地獄の業火のような福島県民の怒りは尽きない。中筋氏が被災地に入って感じたのは、ここに来て「帰還は無理かもしれない」と避難民が感じだしたことだ。
「南相馬市の居酒屋に入っても、『自分の屋敷は1億や2億で売れるだろうか。いや、5000万がいいところだ』と、値踏みをする会話が飛び交っている。線量が高く帰れない自宅に一時帰宅すると、セイタカアワダチソウが庭に生い茂り、イノシシと交配したイノブタが周囲を走り回る光景を目にする。そんな時、『ああ、帰還は無理かな』って思うそうです」
それかあらぬか、自民党の石破茂幹事長は、東京電力福島第一原発事故で避難した被災者の帰還について11月5日の記者会見で、
「希望も見通しもなく今のままの状況が続くのだけは避けなければならない」
と述べ、いずれ帰還できない地域を明確にする必要があるという認識を示した。中筋氏が言う。
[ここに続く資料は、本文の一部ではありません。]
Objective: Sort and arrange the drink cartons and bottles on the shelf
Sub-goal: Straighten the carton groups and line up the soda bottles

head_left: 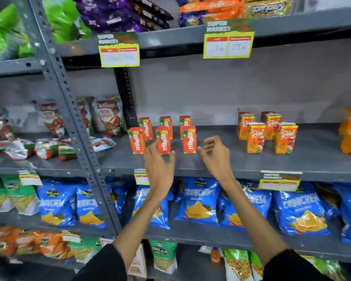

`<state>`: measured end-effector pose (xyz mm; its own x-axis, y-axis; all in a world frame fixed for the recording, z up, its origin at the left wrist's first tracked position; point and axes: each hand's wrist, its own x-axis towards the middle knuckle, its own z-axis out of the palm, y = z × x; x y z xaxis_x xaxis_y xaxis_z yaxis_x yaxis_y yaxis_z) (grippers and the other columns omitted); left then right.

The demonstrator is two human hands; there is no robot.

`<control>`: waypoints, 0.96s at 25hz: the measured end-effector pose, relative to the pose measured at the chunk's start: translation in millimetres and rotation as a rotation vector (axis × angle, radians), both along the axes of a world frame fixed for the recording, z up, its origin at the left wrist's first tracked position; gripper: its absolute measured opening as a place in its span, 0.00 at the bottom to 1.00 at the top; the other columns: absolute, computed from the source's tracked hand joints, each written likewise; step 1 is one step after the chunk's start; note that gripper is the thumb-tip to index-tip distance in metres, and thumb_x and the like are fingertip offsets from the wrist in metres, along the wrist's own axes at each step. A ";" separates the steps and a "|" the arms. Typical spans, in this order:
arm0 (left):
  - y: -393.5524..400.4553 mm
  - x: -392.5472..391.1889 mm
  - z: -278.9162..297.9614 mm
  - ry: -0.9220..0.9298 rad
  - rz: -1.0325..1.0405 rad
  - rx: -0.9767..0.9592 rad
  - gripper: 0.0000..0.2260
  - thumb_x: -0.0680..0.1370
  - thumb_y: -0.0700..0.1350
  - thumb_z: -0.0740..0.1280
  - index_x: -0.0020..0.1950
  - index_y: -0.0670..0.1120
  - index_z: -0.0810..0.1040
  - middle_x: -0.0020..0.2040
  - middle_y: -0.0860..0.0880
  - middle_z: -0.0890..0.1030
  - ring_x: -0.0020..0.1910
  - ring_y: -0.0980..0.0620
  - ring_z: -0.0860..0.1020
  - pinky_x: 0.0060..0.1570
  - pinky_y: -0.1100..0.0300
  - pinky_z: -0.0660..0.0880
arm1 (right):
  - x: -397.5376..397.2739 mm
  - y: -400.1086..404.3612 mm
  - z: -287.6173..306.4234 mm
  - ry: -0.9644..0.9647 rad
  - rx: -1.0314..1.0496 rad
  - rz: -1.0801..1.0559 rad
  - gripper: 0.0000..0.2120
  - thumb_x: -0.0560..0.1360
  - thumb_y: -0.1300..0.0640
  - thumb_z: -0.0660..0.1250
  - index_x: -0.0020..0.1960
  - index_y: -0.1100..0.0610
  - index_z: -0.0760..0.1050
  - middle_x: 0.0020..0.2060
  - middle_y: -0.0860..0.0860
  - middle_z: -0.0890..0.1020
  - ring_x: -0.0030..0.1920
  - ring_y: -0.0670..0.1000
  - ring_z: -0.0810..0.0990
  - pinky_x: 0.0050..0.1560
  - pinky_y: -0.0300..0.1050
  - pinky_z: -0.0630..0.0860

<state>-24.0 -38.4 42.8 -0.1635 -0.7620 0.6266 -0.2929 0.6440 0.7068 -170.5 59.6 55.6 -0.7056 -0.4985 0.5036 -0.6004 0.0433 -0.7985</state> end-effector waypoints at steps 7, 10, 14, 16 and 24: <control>-59.2 -15.0 11.7 -0.305 -0.029 0.202 0.33 0.70 0.58 0.76 0.66 0.41 0.70 0.60 0.40 0.82 0.61 0.38 0.79 0.60 0.43 0.76 | 7.9 -66.1 1.3 -0.105 0.242 -0.133 0.39 0.67 0.54 0.80 0.68 0.68 0.65 0.64 0.66 0.74 0.66 0.64 0.74 0.66 0.54 0.72; -67.3 -18.4 13.4 -0.327 0.041 0.184 0.31 0.69 0.60 0.77 0.63 0.42 0.74 0.60 0.42 0.82 0.61 0.40 0.79 0.61 0.45 0.74 | 4.7 -78.6 2.9 -0.129 0.295 -0.138 0.29 0.68 0.52 0.77 0.59 0.70 0.73 0.55 0.66 0.81 0.59 0.65 0.80 0.60 0.59 0.77; -73.7 -16.0 6.7 -0.294 0.023 0.139 0.25 0.70 0.56 0.76 0.59 0.43 0.75 0.58 0.44 0.81 0.58 0.41 0.79 0.60 0.45 0.74 | 8.3 -85.1 -0.5 -0.113 0.296 -0.143 0.26 0.68 0.49 0.76 0.56 0.68 0.74 0.51 0.63 0.83 0.54 0.63 0.83 0.55 0.59 0.81; -74.6 -14.6 3.7 -0.283 0.012 0.123 0.21 0.72 0.56 0.75 0.57 0.44 0.76 0.56 0.45 0.81 0.57 0.42 0.80 0.61 0.45 0.74 | 11.1 -86.0 -3.1 -0.092 0.300 -0.150 0.28 0.69 0.49 0.77 0.59 0.65 0.73 0.54 0.61 0.82 0.55 0.61 0.83 0.56 0.58 0.81; -74.4 -15.1 -1.3 -0.300 0.017 0.088 0.19 0.73 0.61 0.72 0.52 0.47 0.77 0.51 0.47 0.84 0.55 0.44 0.80 0.59 0.45 0.71 | 14.3 -85.4 -4.7 -0.025 0.343 -0.156 0.32 0.69 0.45 0.78 0.66 0.59 0.71 0.60 0.58 0.82 0.60 0.59 0.83 0.58 0.59 0.81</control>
「政府は当初、除染すれば帰還は可能だと言い続けてきた。原発近くには十数代も続く農家が多いので、帰還できないと言われてもおいそれと受け入れられない状況にある。埼玉県草加市に避難している夫婦は原発から3キロの地点に住む17代続く農家でした。避難を余儀なくされ、とりあえず食器を5人分そろえ東電に代金を請求したら東電の国選弁護士から要求を突き返されたというんです。『ウチは自宅で結婚式をあげるほど、何かあれば人を呼ぶ家柄だ』と説明したが、ダメだった。ご主人は『どんなことがあっても家は売らない』と、態度を硬化させています。政府は土地の買い上げを念頭に置いていることは間違いありませんが、相当揉めるでしょうね」
一方、岩手県や宮城県では、M9の巨大地震による津波や地震動のトラウマに今なお苦しんでいる住民が多い。岩手県に住む主婦が言う。
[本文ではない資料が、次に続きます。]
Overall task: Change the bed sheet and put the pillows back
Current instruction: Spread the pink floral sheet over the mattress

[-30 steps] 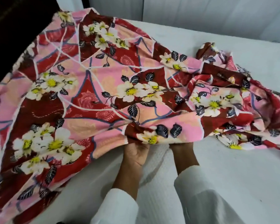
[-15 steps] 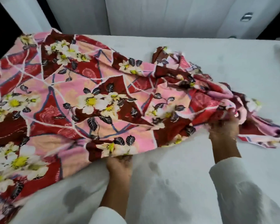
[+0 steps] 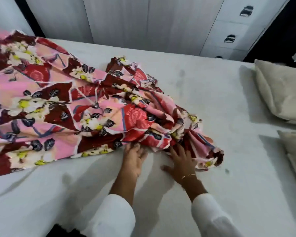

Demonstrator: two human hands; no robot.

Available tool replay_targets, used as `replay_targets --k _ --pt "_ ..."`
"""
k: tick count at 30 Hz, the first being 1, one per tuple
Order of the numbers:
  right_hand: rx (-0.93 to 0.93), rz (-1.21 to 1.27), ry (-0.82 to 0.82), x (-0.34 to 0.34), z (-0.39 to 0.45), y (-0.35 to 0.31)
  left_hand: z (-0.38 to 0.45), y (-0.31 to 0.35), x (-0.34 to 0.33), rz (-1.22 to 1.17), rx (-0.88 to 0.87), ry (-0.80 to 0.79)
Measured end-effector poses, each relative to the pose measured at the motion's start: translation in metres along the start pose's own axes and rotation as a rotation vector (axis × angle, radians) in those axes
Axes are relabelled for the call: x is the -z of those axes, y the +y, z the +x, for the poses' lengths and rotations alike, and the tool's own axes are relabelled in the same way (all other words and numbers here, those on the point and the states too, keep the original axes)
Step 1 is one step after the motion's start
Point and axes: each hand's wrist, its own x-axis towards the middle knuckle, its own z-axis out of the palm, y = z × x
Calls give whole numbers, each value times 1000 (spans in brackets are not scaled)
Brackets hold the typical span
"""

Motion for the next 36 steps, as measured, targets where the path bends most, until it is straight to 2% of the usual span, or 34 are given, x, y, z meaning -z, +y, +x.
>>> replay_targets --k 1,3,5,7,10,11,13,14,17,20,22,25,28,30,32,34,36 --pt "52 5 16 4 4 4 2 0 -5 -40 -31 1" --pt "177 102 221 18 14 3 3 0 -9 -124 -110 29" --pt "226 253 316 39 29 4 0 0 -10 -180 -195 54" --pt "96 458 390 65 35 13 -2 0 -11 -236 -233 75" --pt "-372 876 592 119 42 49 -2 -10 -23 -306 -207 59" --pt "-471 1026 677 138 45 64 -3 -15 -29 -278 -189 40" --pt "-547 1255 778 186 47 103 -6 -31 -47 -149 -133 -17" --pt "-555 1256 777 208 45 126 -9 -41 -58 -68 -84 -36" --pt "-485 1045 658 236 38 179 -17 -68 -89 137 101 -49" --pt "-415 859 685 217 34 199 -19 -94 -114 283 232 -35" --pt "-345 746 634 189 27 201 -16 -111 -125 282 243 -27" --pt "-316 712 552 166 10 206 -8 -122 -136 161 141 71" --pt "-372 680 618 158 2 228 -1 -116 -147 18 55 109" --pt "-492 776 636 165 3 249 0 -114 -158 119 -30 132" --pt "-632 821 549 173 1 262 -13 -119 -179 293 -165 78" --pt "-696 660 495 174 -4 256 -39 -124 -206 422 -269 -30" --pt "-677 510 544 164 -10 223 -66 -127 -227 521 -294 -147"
「ウチは津波で亡くなった家族はいないが、小学6年になる子供が毎日のように地震の夢を見るんです。眠りが浅く、体が揺れて地震ではないかと飛び起きるんですが、実際には揺れていない。神経科で安定剤を処方され服用していますが、あまり効果はありません」
トラウマに苦しむのは、女性や子供が多いという。